Report every line below that carries the word "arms".
====== Collected material ======
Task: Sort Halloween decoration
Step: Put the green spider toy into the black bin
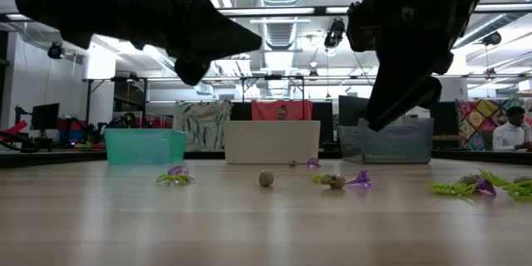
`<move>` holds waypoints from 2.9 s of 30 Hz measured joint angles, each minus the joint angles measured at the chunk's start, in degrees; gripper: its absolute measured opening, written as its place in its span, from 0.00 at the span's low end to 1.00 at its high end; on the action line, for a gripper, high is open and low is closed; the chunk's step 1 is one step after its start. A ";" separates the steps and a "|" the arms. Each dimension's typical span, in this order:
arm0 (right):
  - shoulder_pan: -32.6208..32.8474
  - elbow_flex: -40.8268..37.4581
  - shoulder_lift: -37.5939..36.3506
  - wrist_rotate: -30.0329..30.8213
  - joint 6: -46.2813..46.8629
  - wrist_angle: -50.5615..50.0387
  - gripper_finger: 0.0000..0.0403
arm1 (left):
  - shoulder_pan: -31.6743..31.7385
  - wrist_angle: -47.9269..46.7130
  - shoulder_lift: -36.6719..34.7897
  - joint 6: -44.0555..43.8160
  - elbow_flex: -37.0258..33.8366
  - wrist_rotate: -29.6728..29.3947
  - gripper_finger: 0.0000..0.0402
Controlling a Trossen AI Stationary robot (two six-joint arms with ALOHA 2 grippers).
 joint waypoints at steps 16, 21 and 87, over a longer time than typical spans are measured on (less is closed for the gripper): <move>2.21 0.00 1.78 3.85 4.51 0.13 0.25 | -0.28 -6.30 18.28 7.92 13.69 0.54 0.00; 2.55 0.00 4.44 3.83 4.43 1.59 0.25 | -0.28 -9.31 22.13 8.90 16.37 0.54 0.00; 3.22 0.00 11.34 9.25 -24.89 12.66 0.39 | -0.46 -10.50 28.34 11.49 20.39 -0.11 0.00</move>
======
# Finished task
`<move>` holds waypoints from 2.9 s of 30 Hz measured joint angles, each minus the joint angles measured at the chunk's start, in degrees; gripper: its absolute measured opening, written as its place in its span, from 0.00 at the span's low end to 1.00 at its high end; on the action line, for a gripper, high is open and low is closed; the chunk's step 1 is one step after its start. A ";" separates the steps and a "|" the arms. Each dimension's typical span, in this order:
Controlling a Trossen AI Stationary robot (two six-joint arms with ALOHA 2 grippers).

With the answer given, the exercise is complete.